● ACTIVITY: Using the entries that follow, transcribe only the lines from the line with "Entry from a" to the line with "Picture: 473 x", both included, exactly as they stand and without pictures.

= Beginning of Section =

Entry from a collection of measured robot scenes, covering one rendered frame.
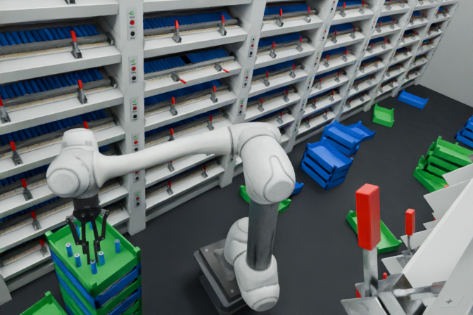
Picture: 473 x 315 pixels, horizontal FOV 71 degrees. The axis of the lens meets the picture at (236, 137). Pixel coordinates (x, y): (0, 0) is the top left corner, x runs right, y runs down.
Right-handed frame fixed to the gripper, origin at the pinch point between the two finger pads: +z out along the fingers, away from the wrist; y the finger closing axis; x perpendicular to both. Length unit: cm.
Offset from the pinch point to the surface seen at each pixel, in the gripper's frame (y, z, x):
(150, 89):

= End of Section =
= Beginning of Section =

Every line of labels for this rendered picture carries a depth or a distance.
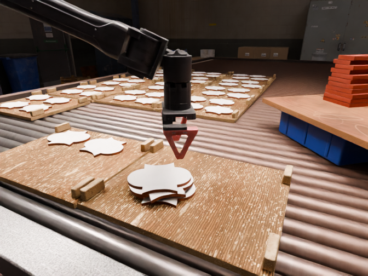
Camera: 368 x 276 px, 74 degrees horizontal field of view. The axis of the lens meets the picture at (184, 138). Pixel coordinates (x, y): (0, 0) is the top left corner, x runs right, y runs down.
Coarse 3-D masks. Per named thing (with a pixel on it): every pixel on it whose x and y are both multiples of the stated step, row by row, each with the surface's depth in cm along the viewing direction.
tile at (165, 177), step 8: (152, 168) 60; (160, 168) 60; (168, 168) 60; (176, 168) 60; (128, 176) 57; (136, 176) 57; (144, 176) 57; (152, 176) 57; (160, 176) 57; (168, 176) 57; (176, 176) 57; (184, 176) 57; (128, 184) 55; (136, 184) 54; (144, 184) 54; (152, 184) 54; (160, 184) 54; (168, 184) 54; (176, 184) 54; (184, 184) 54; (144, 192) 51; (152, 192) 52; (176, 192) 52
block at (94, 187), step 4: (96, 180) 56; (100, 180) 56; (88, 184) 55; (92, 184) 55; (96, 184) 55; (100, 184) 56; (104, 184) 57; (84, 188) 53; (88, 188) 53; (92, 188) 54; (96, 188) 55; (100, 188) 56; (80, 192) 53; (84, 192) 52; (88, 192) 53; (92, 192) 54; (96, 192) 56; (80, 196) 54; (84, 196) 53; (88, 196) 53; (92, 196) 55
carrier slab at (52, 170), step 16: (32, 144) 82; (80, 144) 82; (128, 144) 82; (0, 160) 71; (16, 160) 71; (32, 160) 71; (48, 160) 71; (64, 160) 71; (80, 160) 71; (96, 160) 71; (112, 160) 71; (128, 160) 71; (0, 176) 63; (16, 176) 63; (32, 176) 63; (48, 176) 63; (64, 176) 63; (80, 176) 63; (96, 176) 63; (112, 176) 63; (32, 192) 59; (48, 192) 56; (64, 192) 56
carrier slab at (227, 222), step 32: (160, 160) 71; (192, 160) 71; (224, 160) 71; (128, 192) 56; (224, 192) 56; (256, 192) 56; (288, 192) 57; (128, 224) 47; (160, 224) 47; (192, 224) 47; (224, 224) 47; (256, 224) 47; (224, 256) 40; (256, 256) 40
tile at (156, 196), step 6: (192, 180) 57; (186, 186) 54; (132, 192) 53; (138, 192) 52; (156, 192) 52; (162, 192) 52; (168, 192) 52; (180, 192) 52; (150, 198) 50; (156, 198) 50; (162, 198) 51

= End of Section =

● ANSWER BOX:
Entry from a collection of measured robot scenes, covering one rendered frame.
Picture: 473 x 315 pixels, horizontal FOV 71 degrees. The axis of the lens meets the picture at (236, 137). Pixel coordinates (x, y): (0, 0) is the top left corner, x runs right, y runs down.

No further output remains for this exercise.